All of the lines below are to be transcribed faithfully, with pictures excluded from the copy.

[Stored entries]
• • • • • • •

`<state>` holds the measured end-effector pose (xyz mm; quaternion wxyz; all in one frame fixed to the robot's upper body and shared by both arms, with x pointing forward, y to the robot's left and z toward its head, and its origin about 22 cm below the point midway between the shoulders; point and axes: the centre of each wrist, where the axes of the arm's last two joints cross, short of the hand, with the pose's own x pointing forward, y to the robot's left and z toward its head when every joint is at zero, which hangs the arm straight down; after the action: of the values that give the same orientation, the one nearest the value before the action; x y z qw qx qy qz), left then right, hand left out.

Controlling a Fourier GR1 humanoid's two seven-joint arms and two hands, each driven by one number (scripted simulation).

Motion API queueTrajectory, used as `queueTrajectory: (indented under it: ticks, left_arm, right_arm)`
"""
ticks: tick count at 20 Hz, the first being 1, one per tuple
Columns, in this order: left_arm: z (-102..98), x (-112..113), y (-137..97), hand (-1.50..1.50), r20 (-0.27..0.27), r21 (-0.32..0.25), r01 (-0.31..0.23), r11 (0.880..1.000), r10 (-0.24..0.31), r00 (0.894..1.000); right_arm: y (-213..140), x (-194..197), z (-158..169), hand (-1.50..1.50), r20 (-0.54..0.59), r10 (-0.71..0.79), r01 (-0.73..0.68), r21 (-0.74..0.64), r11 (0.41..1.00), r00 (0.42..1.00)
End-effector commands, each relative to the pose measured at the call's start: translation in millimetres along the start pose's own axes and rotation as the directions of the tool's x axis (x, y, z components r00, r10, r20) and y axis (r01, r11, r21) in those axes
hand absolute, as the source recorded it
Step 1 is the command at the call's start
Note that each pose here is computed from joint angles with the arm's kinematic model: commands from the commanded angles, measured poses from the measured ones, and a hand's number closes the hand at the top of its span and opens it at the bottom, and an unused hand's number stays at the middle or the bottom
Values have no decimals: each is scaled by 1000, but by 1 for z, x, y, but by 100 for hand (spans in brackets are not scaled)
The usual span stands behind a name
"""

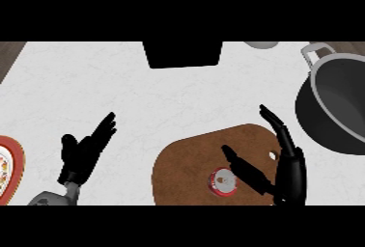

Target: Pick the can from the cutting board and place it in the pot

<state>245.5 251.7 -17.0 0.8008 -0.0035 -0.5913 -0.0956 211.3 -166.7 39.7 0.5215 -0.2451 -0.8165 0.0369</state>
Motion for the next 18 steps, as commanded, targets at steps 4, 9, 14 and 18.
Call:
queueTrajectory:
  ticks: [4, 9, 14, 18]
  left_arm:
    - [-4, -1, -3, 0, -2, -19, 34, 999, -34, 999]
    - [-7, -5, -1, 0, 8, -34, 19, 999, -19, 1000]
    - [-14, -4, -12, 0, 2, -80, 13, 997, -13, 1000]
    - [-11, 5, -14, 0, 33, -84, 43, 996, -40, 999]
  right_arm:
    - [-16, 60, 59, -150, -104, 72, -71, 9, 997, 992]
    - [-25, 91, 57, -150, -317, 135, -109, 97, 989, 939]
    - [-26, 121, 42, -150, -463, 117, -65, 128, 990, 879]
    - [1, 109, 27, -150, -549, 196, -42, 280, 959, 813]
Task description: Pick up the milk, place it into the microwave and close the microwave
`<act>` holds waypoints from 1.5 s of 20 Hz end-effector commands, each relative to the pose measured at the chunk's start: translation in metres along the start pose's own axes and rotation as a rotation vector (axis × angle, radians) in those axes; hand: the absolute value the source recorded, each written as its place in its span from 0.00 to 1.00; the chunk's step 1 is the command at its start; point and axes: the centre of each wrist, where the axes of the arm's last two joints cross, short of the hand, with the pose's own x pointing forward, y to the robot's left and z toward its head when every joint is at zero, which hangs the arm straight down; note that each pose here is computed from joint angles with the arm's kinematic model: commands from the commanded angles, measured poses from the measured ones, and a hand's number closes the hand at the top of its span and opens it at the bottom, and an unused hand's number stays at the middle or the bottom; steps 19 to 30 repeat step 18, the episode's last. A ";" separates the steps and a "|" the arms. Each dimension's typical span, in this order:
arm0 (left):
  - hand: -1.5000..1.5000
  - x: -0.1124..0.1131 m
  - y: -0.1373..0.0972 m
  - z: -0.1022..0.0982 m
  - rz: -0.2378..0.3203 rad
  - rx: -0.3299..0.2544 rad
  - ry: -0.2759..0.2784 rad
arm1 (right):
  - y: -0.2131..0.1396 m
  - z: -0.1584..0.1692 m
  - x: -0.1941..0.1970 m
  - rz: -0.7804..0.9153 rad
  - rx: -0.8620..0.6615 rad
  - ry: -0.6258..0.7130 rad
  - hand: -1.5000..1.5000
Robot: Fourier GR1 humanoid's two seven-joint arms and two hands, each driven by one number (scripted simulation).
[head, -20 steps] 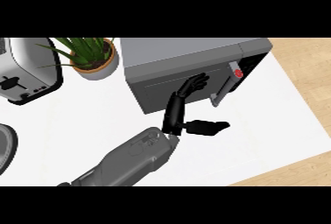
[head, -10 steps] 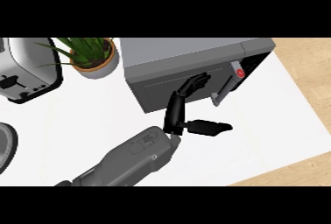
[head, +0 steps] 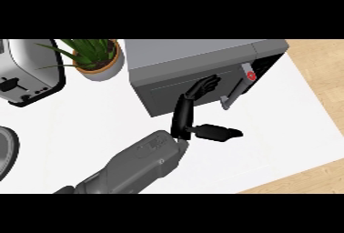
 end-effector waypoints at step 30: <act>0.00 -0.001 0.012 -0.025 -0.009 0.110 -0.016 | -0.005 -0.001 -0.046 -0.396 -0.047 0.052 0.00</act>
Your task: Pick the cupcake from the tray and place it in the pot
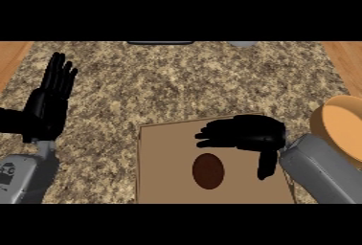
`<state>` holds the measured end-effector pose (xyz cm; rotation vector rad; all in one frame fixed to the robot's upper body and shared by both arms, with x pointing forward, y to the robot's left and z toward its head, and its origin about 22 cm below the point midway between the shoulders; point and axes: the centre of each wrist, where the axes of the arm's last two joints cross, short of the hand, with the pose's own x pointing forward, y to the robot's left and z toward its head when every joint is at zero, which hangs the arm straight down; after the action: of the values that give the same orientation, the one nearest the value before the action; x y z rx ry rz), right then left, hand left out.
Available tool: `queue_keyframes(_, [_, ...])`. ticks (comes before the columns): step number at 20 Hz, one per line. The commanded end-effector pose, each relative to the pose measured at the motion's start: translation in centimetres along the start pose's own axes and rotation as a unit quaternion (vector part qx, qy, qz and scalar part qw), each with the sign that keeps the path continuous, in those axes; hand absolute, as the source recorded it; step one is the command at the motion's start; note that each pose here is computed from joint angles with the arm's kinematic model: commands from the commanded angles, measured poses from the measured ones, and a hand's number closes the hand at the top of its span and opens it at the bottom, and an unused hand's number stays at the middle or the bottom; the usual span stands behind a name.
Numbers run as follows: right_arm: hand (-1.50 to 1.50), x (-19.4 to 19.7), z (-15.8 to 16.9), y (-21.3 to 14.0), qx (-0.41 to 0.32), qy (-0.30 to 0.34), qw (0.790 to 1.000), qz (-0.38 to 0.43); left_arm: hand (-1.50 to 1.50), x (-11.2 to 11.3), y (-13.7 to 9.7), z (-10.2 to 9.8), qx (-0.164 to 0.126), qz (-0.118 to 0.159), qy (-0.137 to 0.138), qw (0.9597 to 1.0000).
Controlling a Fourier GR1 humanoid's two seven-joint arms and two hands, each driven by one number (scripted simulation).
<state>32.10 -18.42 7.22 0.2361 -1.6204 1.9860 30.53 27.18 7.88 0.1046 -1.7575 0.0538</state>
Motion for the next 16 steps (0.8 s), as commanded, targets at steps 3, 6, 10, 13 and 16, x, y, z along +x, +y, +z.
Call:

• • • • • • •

#### OUTPUT OF THE EXERCISE
`<state>` holds the measured end-effector pose (xyz mm; quaternion wxyz; all in one frame fixed to the robot's upper body and shared by both arms, with x pointing forward, y to the robot's left and z toward its head, and its origin about 22 cm below the point midway between the shoulders; point and axes: the centre of each wrist, where the axes of the arm's last two joints cross, short of the hand, with the pose's own x pointing forward, y to the robot's left and z toward its head when every joint is at zero, which hangs the arm straight down; after the action: of the values that give the same orientation, the one nearest the value before the action; x y z qw qx qy qz), left then right, hand left out.

Controlling a Fourier GR1 humanoid's two seven-joint arms and two hands, each driven by one number (scripted simulation).

Motion API queueTrajectory, used as `queueTrajectory: (indented under it: ticks, left_arm, right_arm)`
"""
ticks: tick count at 20 Hz, the first being 1, one per tuple
Columns, in this order: left_arm: z (-102..98), x (-112..113), y (-137..97), hand (-1.50..1.50), r20 (-0.27..0.27), r21 (-0.32..0.25), r01 (-0.31..0.23), r11 (0.880..1.000), r10 (-0.24..0.31), r00 (0.894..1.000); right_arm: y (-213..140), x (-194..197), z (-158..169), hand (-1.50..1.50), r20 (-0.54..0.59), r10 (-0.71..0.79), r01 (-0.73..0.68), r21 (-0.74..0.64), r11 (0.41..1.00), r00 (0.42..1.00)
End-effector commands, each relative to the pose measured at the call's start: translation in millimetres along the start pose's own axes and rotation as the directions of the tool's x axis (x, y, z components r00, r10, r20) and y axis (r01, r11, r21) in those axes
hand absolute, as the source recorded it
Step 1 is the command at the call's start
Note that each pose here is computed from joint angles with the arm's kinematic model: commands from the commanded angles, measured poses from the measured ones, and a hand's number closes the hand at the top of its span and opens it at the bottom, and an unused hand's number stays at the middle or the bottom
Values have no decimals: each is scaled by 1000, but by 1 for z, x, y, but by 100 for hand (spans in brackets are not scaled)
The usual span stands behind a name
"""


Target: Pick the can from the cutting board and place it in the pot

<state>245.5 251.7 -17.0 0.8008 -0.0035 -0.5913 -0.0956 211.3 -166.7 39.7 0.5215 -0.2451 -0.8165 0.0369</state>
Motion for the next 18 steps, as commanded, targets at steps 4, 9, 14 and 18.
Call:
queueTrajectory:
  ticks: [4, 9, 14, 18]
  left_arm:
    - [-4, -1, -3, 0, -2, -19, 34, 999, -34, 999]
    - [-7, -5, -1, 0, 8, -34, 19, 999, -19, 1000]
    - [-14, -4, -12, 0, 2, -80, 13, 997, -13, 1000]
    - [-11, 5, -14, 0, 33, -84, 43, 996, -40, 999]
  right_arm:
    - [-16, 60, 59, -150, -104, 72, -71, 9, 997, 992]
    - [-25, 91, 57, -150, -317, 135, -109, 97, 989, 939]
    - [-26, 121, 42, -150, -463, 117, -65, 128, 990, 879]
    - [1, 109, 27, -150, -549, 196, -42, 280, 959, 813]
Task description: Pick up the milk, place it into the microwave and close the microwave
`<act>` holds waypoints from 1.5 s of 20 Hz end-effector commands, each relative to the pose measured at the chunk's start: translation in metres along the start pose's own axes and rotation as a rotation vector (axis × angle, radians) in those axes; hand: the absolute value the source recorded, each written as its place in its span from 0.00 to 1.00; the chunk's step 1 is the command at its start; point and axes: the centre of each wrist, where the axes of the arm's last two joints cross, short of the hand, with the pose's own x pointing forward, y to the robot's left and z toward its head when every joint is at zero, which hangs the arm straight down; note that each pose here is computed from joint angles with the arm's kinematic model: commands from the commanded angles, measured poses from the measured ones, and a hand's number closes the hand at the top of its span and opens it at the bottom, and an unused hand's number stays at the middle or the bottom; steps 19 to 30 repeat step 18, the episode's last. A ";" separates the steps and a "|" the arms. Each dimension's typical span, in this order:
arm0 (left):
  - hand: -1.5000..1.5000
  - x: -0.1124..0.1131 m
  - y: -0.1373..0.0972 m
  - z: -0.1022..0.0982 m
  - rz: -0.2378..0.3203 rad
  - rx: -0.3299..0.2544 rad
  - ry: -0.2759..0.2784 rad
arm1 (right):
  - y: -0.2131..0.1396 m
  - z: -0.1584..0.1692 m
  - x: -0.1941..0.1970 m
  - rz: -0.7804..0.9153 rad
  - rx: -0.8620..0.6615 rad
  - ry: -0.6258..0.7130 rad
  - hand: -1.5000..1.5000
Robot: Fourier GR1 humanoid's two seven-joint arms and two hands, each driven by one number (scripted simulation).
[head, -20 steps] 
[head, -10 steps] 
[head, +0 steps] 
 end-effector waypoints at step 30: <act>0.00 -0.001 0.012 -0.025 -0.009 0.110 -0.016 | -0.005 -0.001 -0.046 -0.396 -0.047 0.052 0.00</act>
Your task: Pick the cupcake from the tray and place it in the pot
`<state>` holds the measured end-effector pose (xyz cm; rotation vector rad; all in one frame fixed to the robot's upper body and shared by both arms, with x pointing forward, y to the robot's left and z toward its head, and its origin about 22 cm below the point midway between the shoulders; point and axes: the centre of each wrist, where the axes of the arm's last two joints cross, short of the hand, with the pose's own x pointing forward, y to the robot's left and z toward its head when every joint is at zero, which hangs the arm straight down; after the action: of the values that give the same orientation, the one nearest the value before the action; x y z rx ry rz), right then left, hand left out.
Available tool: `queue_keyframes(_, [_, ...])`. ticks (comes before the columns): step number at 20 Hz, one per line. The commanded end-effector pose, each relative to the pose measured at the motion's start: translation in centimetres along the start pose's own axes and rotation as a unit quaternion (vector part qx, qy, qz and scalar part qw), each with the sign that keeps the path continuous, in those axes; hand absolute, as the source recorded it; step one is the command at the motion's start; note that each pose here is computed from joint angles with the arm's kinematic model: commands from the commanded angles, measured poses from the measured ones, and a hand's number closes the hand at the top of its span and opens it at the bottom, and an unused hand's number stays at the middle or the bottom; the usual span stands behind a name.
Numbers run as follows: right_arm: hand (-1.50 to 1.50), x (-19.4 to 19.7), z (-15.8 to 16.9), y (-21.3 to 14.0), qx (-0.41 to 0.32), qy (-0.30 to 0.34), qw (0.790 to 1.000), qz (-0.38 to 0.43); left_arm: hand (-1.50 to 1.50), x (-11.2 to 11.3), y (-13.7 to 9.7), z (-10.2 to 9.8), qx (-0.164 to 0.126), qz (-0.118 to 0.159), qy (-0.137 to 0.138), qw (0.9597 to 1.0000).
Controlling a Fourier GR1 humanoid's two seven-joint arms and two hands, each driven by one number (scripted simulation).
<state>32.10 -18.42 7.22 0.2361 -1.6204 1.9860 30.53 27.18 7.88 0.1046 -1.7575 0.0538</state>
Motion for the next 16 steps (0.8 s), as commanded, targets at steps 3, 6, 10, 13 and 16, x, y, z along +x, +y, +z.
Call:

The output contains nothing more.